_Your objective_: Print the data exactly as written, line for line, and leave its pictures behind.

** Opening Recorded data block **

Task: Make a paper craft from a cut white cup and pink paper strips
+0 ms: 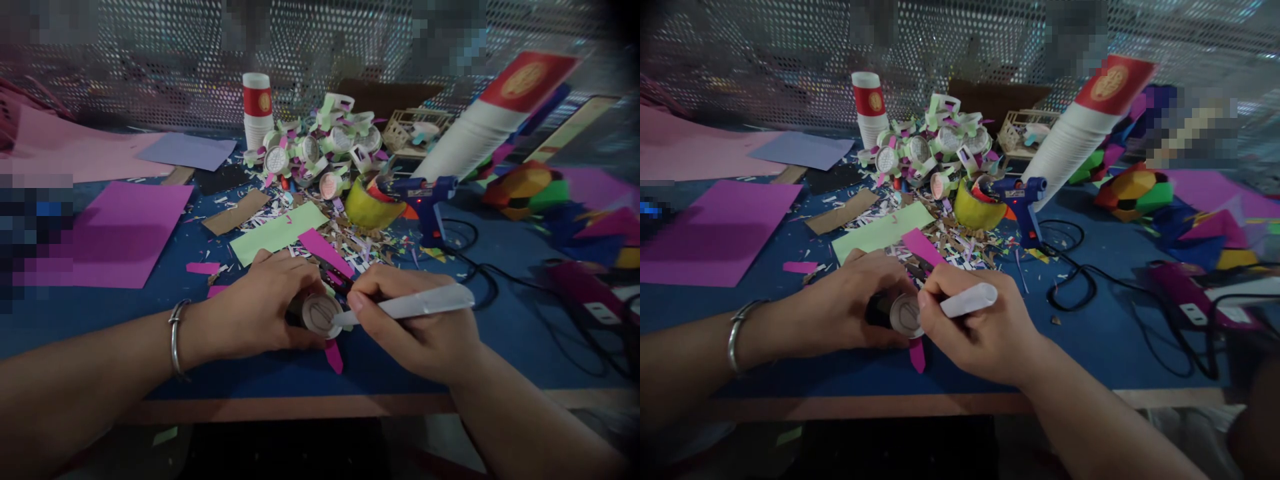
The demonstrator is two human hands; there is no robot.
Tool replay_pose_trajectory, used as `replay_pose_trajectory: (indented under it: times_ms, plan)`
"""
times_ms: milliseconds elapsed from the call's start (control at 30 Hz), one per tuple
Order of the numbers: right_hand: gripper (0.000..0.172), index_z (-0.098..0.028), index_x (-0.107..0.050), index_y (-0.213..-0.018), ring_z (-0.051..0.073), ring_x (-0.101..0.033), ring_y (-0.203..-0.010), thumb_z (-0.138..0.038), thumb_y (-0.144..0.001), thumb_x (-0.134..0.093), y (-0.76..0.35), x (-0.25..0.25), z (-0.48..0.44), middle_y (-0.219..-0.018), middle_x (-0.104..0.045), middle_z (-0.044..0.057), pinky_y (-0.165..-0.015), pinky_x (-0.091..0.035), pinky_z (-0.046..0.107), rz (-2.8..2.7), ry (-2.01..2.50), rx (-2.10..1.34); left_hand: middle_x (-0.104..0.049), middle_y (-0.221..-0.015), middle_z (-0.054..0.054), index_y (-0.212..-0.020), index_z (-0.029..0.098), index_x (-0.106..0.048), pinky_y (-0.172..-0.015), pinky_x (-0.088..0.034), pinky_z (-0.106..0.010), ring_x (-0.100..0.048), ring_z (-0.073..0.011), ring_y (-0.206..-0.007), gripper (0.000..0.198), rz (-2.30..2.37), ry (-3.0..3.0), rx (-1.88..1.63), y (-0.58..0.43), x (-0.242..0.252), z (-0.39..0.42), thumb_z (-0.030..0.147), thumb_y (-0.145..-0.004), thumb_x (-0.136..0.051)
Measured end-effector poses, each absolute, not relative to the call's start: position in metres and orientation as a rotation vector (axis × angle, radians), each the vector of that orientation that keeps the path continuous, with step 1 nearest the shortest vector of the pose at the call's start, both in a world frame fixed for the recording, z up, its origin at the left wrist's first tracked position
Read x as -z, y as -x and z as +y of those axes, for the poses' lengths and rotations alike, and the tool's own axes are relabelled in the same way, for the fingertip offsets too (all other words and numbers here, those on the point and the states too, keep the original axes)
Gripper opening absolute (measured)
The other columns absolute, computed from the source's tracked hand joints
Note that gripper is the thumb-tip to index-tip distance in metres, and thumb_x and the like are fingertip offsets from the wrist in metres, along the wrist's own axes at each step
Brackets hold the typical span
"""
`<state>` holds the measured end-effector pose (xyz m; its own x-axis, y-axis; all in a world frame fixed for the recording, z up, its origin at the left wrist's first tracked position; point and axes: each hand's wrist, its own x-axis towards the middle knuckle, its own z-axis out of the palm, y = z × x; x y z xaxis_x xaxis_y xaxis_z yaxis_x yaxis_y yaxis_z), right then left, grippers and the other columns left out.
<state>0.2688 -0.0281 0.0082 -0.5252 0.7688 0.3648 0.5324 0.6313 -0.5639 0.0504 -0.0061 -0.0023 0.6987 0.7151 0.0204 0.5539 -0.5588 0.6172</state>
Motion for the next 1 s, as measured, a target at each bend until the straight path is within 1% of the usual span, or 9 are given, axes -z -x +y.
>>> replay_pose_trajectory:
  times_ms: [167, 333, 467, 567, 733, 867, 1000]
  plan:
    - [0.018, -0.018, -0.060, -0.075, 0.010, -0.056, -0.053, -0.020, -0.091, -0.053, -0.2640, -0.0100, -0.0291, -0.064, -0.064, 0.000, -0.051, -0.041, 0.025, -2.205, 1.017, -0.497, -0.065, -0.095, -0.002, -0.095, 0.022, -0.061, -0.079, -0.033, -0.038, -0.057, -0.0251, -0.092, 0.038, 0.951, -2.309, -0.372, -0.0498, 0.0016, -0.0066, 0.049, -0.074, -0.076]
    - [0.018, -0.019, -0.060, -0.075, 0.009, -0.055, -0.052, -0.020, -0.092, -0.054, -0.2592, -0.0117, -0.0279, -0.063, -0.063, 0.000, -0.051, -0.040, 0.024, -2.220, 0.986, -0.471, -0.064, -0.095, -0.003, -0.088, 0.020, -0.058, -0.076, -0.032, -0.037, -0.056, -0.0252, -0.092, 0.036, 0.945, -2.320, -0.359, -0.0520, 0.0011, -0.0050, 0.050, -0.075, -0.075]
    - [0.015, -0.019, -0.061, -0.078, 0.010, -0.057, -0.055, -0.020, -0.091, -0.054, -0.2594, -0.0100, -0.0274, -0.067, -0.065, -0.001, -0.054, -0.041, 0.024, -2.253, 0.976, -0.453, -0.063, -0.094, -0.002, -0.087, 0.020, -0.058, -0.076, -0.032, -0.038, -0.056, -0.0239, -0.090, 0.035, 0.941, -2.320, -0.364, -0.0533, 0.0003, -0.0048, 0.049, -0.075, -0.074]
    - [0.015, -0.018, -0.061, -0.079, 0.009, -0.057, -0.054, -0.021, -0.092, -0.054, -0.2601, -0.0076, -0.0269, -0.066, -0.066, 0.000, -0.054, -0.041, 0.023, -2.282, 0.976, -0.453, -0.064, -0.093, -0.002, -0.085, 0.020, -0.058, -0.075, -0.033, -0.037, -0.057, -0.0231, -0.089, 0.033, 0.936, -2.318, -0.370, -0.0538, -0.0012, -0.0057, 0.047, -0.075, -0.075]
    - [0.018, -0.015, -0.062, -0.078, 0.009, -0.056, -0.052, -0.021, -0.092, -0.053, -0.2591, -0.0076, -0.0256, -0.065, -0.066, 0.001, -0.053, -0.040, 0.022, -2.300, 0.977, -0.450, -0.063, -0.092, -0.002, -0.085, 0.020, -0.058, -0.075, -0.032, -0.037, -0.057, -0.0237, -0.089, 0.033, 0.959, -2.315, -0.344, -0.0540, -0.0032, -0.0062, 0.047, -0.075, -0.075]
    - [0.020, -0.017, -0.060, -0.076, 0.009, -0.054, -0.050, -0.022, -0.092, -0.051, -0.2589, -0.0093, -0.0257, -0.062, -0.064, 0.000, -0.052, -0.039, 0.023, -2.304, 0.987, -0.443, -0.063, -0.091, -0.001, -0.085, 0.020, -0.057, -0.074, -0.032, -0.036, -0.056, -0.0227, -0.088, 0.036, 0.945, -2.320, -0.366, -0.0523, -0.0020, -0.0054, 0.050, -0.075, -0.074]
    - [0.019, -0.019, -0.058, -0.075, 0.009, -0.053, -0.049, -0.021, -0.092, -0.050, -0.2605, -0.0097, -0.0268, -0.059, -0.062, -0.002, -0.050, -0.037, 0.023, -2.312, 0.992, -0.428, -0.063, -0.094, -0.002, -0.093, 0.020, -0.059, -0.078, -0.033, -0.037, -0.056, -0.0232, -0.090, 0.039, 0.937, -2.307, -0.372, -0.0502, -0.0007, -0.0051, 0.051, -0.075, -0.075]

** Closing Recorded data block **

_Expected output_:
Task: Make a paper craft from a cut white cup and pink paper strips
+0 ms: 
The demonstrator is two human hands; there is no robot.
Tool replay_pose_trajectory, used as `replay_pose_trajectory: (indented under it: times_ms, plan)`
"""
times_ms: milliseconds elapsed from the call's start (control at 30 Hz), one per tuple
Order of the numbers: right_hand: gripper (0.000..0.172), index_z (-0.098..0.028), index_x (-0.107..0.050), index_y (-0.213..-0.018), ring_z (-0.051..0.073), ring_x (-0.101..0.033), ring_y (-0.203..-0.010), thumb_z (-0.138..0.038), thumb_y (-0.144..0.001), thumb_x (-0.134..0.093), y (-0.76..0.35), x (-0.25..0.25), z (-0.48..0.44), middle_y (-0.219..-0.018), middle_x (-0.104..0.045), middle_z (-0.044..0.057), pinky_y (-0.165..-0.015), pinky_x (-0.091..0.035), pinky_z (-0.046..0.107), rz (-2.8..2.7), ry (-2.01..2.50), rx (-2.10..1.34); left_hand: middle_x (-0.104..0.049), middle_y (-0.221..-0.015), middle_z (-0.054..0.054), index_y (-0.212..-0.020), index_z (-0.029..0.098), index_x (-0.106..0.048), pinky_y (-0.172..-0.015), pinky_x (-0.088..0.034), pinky_z (-0.106..0.010), ring_x (-0.100..0.048), ring_z (-0.073..0.011), ring_y (-0.206..-0.007), gripper (0.000..0.198), rz (-2.30..2.37), ry (-3.0..3.0), rx (-1.88..1.63), y (-0.58..0.43), x (-0.242..0.252), z (-0.39..0.42), thumb_z (-0.030..0.147), thumb_y (-0.145..-0.004), thumb_x (-0.136..0.051)
Measured end-effector poses, each absolute, not relative to the call's start: position in metres and orientation as a rotation vector (axis × angle, radians), each the vector of that orientation that keeps the path continuous, with step 1 nearest the shortest vector of the pose at the call's start, both in a world frame fixed for the recording, z up, its origin at the left wrist's first tracked position
Read x as -z, y as -x and z as +y of those axes, for the poses' lengths and rotations alike, and the tool's own axes are relabelled in the same way, for the fingertip offsets too (all other words and numbers here, those on the point and the states too, keep the original axes)
Gripper opening absolute (measured)
The other columns absolute, computed from the source's tracked hand joints
Note that gripper is the thumb-tip to index-tip distance in metres, and thumb_x and the like are fingertip offsets from the wrist in metres, along the wrist's own axes at each step
Brackets hold the typical span
"""
`<state>` holds the measured end-effector pose (xyz m; its own x-axis, y-axis; all in a world frame fixed for the recording, z up, its origin at the left wrist's first tracked position; point and axes: each hand's wrist, its own x-axis towards the middle knuckle, its own z-axis out of the palm, y = z × x; x y z xaxis_x xaxis_y xaxis_z yaxis_x yaxis_y yaxis_z), right then left, grippers and the other columns left out.
<state>0.2688 -0.0281 0.0082 -0.5252 0.7688 0.3648 0.5324 0.6313 -0.5639 0.0504 -0.0061 -0.0023 0.6987 0.7151 0.0204 0.5539 -0.5588 0.6172</state>
Motion for the next 1 s, as measured, a target at each bend until the straight path is within 1% of the usual span, or 9 are given, axes -z -x +y.
>>> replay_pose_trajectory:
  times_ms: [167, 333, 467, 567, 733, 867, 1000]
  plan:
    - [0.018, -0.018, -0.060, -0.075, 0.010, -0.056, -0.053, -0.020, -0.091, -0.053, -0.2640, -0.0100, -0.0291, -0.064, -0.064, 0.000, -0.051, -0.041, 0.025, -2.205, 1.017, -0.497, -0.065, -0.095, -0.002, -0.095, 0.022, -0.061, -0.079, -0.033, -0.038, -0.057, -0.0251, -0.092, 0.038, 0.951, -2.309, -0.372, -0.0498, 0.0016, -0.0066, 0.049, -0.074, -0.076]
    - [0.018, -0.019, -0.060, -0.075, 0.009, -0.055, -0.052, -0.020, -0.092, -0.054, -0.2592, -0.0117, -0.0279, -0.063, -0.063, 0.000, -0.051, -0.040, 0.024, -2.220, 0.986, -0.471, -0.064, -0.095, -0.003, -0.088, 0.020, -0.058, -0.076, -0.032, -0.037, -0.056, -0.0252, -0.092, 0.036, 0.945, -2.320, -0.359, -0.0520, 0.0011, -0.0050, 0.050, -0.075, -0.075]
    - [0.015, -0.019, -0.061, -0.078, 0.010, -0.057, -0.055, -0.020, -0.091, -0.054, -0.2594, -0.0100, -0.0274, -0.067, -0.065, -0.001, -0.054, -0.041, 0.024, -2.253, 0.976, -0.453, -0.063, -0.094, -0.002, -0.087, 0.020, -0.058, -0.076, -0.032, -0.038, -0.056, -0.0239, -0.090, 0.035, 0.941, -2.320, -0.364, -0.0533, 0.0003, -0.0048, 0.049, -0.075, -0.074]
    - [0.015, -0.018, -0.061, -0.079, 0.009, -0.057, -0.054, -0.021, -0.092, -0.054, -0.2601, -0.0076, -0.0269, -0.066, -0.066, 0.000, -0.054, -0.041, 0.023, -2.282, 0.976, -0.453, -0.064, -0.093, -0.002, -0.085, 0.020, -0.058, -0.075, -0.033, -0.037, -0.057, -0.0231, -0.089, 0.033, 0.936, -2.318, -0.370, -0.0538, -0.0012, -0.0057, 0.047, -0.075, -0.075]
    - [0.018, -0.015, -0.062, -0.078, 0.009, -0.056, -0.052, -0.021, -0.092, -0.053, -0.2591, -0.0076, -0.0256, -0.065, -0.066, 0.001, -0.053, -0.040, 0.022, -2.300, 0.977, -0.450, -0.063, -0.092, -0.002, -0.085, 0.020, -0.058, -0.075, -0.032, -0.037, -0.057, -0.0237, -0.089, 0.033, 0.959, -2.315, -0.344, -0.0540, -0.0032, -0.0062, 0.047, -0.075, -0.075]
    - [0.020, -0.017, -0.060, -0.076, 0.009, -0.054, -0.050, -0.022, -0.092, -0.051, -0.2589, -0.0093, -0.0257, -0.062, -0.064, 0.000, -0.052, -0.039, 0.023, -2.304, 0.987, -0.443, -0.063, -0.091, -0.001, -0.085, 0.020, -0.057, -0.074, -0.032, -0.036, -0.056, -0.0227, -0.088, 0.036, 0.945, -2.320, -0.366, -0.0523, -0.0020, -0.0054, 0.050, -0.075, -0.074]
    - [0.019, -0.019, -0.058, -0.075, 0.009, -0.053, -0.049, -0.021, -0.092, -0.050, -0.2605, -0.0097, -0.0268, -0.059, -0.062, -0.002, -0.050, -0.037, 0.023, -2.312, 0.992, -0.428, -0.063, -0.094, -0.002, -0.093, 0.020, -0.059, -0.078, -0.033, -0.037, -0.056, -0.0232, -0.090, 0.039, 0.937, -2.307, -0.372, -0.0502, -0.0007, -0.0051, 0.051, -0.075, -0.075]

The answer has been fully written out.